• **EXERCISE REQUIREMENTS**
Find the lines below that contain the string "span". Copy each one.

• **DATASET EXTRACT**
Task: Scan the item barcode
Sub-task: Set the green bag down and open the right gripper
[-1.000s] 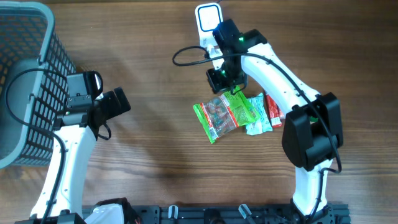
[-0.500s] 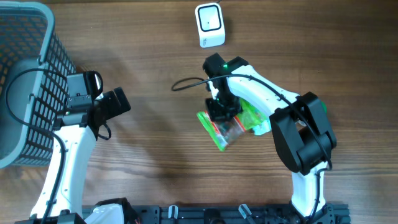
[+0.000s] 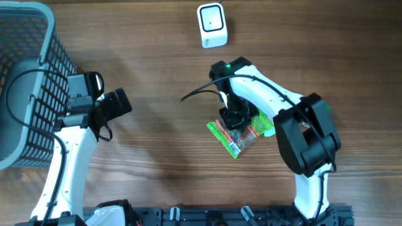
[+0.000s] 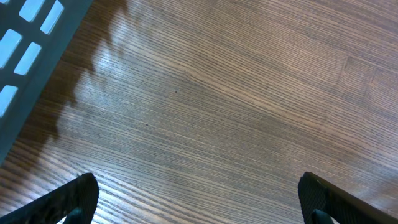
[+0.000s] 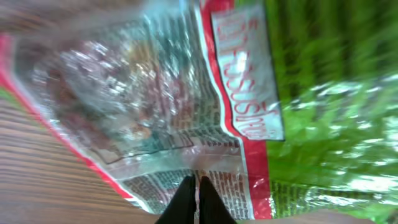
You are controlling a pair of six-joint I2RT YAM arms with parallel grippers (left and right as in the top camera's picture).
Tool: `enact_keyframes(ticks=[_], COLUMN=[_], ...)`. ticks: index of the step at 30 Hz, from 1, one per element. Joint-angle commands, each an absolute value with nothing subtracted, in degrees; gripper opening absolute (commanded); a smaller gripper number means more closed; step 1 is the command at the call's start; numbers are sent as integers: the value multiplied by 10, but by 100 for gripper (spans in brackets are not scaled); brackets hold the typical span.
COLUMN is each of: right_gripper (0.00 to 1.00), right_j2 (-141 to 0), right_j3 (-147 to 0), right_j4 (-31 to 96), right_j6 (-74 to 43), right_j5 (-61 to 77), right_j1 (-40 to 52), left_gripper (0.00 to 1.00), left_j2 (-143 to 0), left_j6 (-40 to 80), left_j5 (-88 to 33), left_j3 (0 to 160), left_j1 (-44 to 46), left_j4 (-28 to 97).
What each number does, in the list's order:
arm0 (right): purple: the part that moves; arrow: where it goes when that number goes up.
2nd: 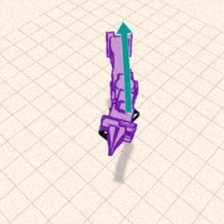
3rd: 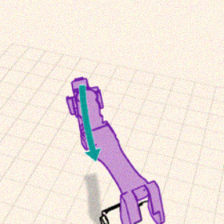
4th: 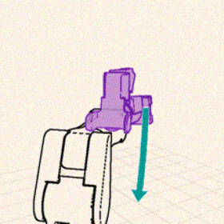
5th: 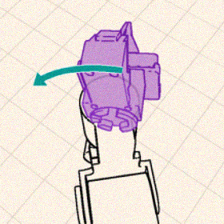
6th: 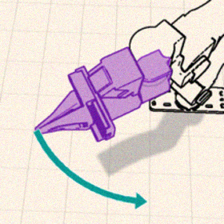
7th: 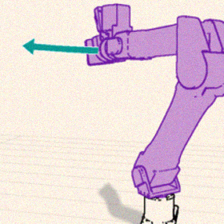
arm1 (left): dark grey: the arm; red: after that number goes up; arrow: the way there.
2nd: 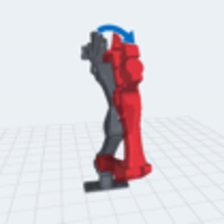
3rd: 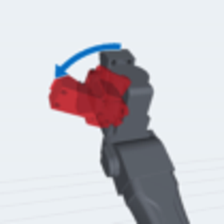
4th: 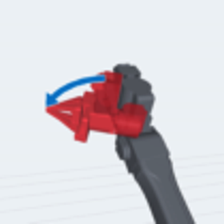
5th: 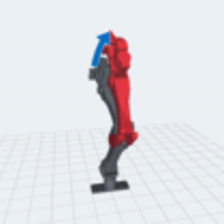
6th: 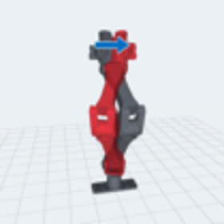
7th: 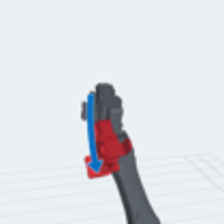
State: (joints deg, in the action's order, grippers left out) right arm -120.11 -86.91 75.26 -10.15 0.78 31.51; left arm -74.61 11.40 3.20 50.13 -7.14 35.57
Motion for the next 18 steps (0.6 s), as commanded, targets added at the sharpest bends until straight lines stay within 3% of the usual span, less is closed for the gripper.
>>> enact_keyframes(ticks=[1, 2, 8, 18], right_gripper=[11, 14, 97, 100], right_j2=[-1146, -1140, -1134, -1134], right_j3=[-894, -894, -894, -894], right_j4=[730, 719, 643, 546], right_j6=[-94, -94, -107, -106], right_j5=[-4, -4, -1, 1], right_j1=[312, 312, 312, 312], left_gripper=[100, 100, 100, 100], left_j2=[-743, -743, -743, -743], left_j6=[107, 107, 107, 107], left_j5=[40, 40, 40, 40], left_j3=[508, 508, 508, 508], left_j1=[-73, -73, -73, -73], left_j4=[354, 354, 354, 354])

• **YOUR RESPONSE**
Tool: `enact_keyframes(ticks=[_], COLUMN=[_], ...)`. ticks: index of the step at 30 Hz, from 1, one per element. Joint-angle commands, each an absolute value with nothing subtracted, in degrees; gripper opening absolute (commanded); a smaller gripper number means more closed; step 1 is the command at the call's start; numbers are sent as integers: the value multiplied by 10, but by 100 for gripper (spans in brackets are not scaled); brackets hold the typical span.
Motion for the next 18 steps (0.6 s), as commanded, targets added at the sharpest bends until straight lines stay within 3% of the usual span, less is closed for the gripper.

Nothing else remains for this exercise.